TASK OBJECTIVE –
Would you retype the listing below exactly as given?

[INFORMATION PROVIDED Boundary: Start]

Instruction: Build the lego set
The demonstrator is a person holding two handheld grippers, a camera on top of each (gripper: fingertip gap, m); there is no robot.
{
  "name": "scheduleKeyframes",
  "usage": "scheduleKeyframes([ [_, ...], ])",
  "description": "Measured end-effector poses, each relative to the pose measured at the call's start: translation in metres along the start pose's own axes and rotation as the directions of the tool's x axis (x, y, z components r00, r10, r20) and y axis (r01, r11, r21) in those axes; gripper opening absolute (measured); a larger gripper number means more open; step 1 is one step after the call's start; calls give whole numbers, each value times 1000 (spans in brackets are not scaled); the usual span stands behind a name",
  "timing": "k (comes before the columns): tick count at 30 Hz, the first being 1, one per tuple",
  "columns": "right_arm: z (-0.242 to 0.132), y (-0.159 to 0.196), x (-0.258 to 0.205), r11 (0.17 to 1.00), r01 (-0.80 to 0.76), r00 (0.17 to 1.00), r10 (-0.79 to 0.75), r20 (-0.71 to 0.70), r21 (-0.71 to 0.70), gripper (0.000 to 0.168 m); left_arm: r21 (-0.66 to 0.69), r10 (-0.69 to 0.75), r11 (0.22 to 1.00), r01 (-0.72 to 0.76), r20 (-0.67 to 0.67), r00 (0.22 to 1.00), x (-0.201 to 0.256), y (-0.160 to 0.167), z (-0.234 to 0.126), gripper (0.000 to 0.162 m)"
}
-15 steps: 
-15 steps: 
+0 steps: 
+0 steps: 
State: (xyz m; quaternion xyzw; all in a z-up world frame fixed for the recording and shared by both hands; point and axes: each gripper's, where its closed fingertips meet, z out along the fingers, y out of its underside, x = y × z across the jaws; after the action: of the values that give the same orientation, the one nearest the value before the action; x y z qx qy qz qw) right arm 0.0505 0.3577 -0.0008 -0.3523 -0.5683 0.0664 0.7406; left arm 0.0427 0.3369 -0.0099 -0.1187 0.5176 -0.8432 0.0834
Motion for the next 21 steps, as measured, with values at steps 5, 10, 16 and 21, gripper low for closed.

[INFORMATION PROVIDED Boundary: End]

RESPONSE –
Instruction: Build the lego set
The demonstrator is a person holding two handheld grippers, a camera on top of each (gripper: fingertip gap, m); there is no robot.
{
  "name": "scheduleKeyframes",
  "usage": "scheduleKeyframes([ [_, ...], ])",
  "description": "Measured end-effector poses, each relative to the pose measured at the call's start: translation in metres along the start pose's own axes and rotation as the directions of the tool's x axis (x, y, z components r00, r10, r20) and y axis (r01, r11, r21) in those axes; gripper opening absolute (measured); a larger gripper number means more open; step 1 is one step after the call's start; calls give whole numbers, each value times 1000 (spans in brackets are not scaled); the usual span stands behind a name",
  "timing": "k (comes before the columns): tick count at 30 Hz, the first being 1, one per tuple",
  "columns": "right_arm: z (-0.242 to 0.132), y (-0.159 to 0.196), x (-0.258 to 0.205), r11 (0.17 to 1.00), r01 (-0.80 to 0.76), r00 (0.17 to 1.00), r10 (-0.79 to 0.75), r20 (-0.71 to 0.70), r21 (-0.71 to 0.70), gripper (0.000 to 0.168 m); left_arm: r21 (-0.66 to 0.69), r10 (-0.69 to 0.75), r11 (0.22 to 1.00), r01 (-0.72 to 0.76), r20 (-0.67 to 0.67), r00 (0.22 to 1.00), x (-0.201 to 0.256), y (-0.160 to 0.167), z (-0.234 to 0.126), gripper (0.000 to 0.162 m)"
}
-15 steps: 
-15 steps: 
+0 steps: 
+0 steps: 
State: (xyz m; quaternion xyzw; all in a z-up world frame fixed for the recording and shared by both hands; point and axes: each gripper's, where its closed fingertips meet, z out along the fingers, y out of its underside, x = y × z across the jaws; after the action: of the values that give the same orientation, the one nearest the value before the action; x y z qx qy qz qw) right arm 0.0505 0.3577 -0.0008 -0.3523 -0.5683 0.0664 0.7406; left arm 0.0427 0.3369 -0.0099 -0.1187 0.5176 -0.8432 0.0834
Motion for the next 21 steps, as measured, with values at steps 5, 10, 16 and 21, gripper low for closed.

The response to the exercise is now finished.